Perhaps you feel her presence as you travel the red brick main street in downtown Red Cloud, passing by the historic opera house where she gave her high school valedictory address in 1890.
Likewise, you may sense Cather standing behind you when you visit the historic farmstead near Bladen where Annie Pavelka — prototype for the title character in Cather’s 1918 novel “My Ántonia” — raised her large family, peering at the cellar opening Cather describes so memorably in her prose. Or you may imagine yourself to be in her company when you walk across the Willa Cather Memorial Prairie south of Red Cloud, 612 acres of native sod unbroken since Cather arrived in the region with her family when she was 9.
Certainly you will feel yourself awash in Cather’s life and times if you visit her childhood home on Red Cloud’s Cedar Street, climbing to the bedroom that was her sanctuary as she grew into a young woman, her dreams growing right along with her.
After Cather moved away from Red Cloud, she went on to fame and fortune as a journalist, literary critic and author.
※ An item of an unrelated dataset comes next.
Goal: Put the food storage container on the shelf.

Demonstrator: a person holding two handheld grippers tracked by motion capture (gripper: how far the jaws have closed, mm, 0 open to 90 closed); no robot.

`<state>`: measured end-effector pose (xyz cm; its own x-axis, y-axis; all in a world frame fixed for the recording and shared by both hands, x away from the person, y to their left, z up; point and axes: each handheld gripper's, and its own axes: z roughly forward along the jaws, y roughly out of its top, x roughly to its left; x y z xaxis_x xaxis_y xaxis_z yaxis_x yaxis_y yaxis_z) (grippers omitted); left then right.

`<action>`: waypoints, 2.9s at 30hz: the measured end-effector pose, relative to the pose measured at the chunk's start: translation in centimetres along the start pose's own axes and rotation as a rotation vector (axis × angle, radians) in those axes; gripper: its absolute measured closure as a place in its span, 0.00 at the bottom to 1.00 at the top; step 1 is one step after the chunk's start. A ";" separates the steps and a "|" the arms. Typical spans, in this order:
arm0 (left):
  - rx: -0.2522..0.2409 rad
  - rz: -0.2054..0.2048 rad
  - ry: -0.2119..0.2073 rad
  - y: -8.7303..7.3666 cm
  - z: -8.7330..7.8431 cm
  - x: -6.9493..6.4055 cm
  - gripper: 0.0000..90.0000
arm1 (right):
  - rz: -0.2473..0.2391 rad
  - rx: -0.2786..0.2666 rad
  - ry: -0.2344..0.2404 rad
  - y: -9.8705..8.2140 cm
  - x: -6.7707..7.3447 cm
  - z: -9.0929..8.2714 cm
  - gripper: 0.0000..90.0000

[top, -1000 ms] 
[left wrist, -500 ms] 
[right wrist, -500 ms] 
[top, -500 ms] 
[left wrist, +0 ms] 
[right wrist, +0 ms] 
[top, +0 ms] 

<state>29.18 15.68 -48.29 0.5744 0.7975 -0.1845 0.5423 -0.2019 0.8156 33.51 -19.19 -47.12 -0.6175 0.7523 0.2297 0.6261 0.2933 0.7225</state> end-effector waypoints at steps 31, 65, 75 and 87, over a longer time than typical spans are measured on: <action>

But many of her most memorable novels and short stories are patterned on small prairie towns just like the one in which she grew up — the town she revisited so many times through the course of her fascinating life, which involved wide travels and brought professional accolades including a Pulitzer Prize.
Cather died in New York City in 1947. In the years since then — and thanks in large part to the vision of Mildred R. Bennett, who led the establishment of the Willa Cather Foundation in 1955 — thousands upon thousands of visitors have followed Cather to Red Cloud, eager to see the real-life places she wrote about and compare the scenes to those her writings conjured in their mind’s eye.
Literary scholars, historians, Cather fans and the merely curious have made Red Cloud and the surrounding area — “Catherland” — a destination. Their support has led to additional preservation and development that continues today through the National Willa Cather Center, seeking to uplift the writer’s memory, preserve the places she never forgot, and keep the work that has immortalized her in front of readers the world over.
As a writer, Cather may not be every reader’s cup of tea. Some may be put off that in certain ways Cather portrays our part of the world as a place to escape. Others may find her relentless pursuit of artistic ideals to be unrelatable or condescending toward “the rest of us.”
At the same time, it would be difficult as a born-and-raised Triblander to read Cather’s description of the landscapes she encountered here as a young girl and not to feel one’s pulse quicken a little. She captures the vastness and timelessness and mystery of this land in a way that’s unmatched, and that continues to compel readers to come here and share her experience.
Today —150 years after her birth on a Virginia farm on Dec. 7, 1873; 140 years after she moved with her family to rural Webster County in 1883; and 100 years after she brought home her Pulitzer Prize in 1923 — Willa Cather’s words continue to paint pictures of our history and tap the marrow of the American experience.
Cather clearly didn’t enjoy everything about life in a small prairie town like Red Cloud, or on “The Divide” between the Republican and Little Blue rivers. But her writing reflects the strength, resolve and complexity of many of our forebears — and the tales she tells are part of the story of humanity, worth saving and reading and teaching to new generations for another century-and-a-half and beyond.
Happy birthday, Miss Cather. You may no longer be with us, but you are all around us — and we are richer for the words you left behind.
“That is happiness; to be dissolved into something complete and great. When it comes to one, it comes as naturally as sleep.”
— from “My Ántonia”
Cather’s “Death Comes for the Archbishop” is a fine novel.
My mother was born and raised in Iowa City Iowa. Willa Cather was my mother’s favorite author
Great writer.
Nope.
Just finished a re read of it last week. It is a very rich in color and texture work. fine indeed.
My Grandma was a My Antonia. All 14 of her children probably read My Antonia. My mom wasn’t a reader of too many books, but she read that one.
Oh BTW Willa Cather it seems was a lesbo
Cather is my favorite writer of great fiction. She taught English for a short time in a Pittsburgh, Pa. school. “Paul’s Case,” a jewel of a short story, was inspired by that experience. I love “My Antonia,” “O Pioneers,” “A Lost Lady,” “Lucy Gayheart,” and many more. If you haven’t read her descriptions of the plains and the pioneers’ life there, you’ve missed the opportunity to learn about your country. Wonderful writer!
As a Midwesterner, I read her prairie works to do just that. I also like “Death Comes for the Archbishop,” and “Shadows on the Rock.” I enjoy colonial history/historical fiction. I read “Archbishop” again right after I finished it.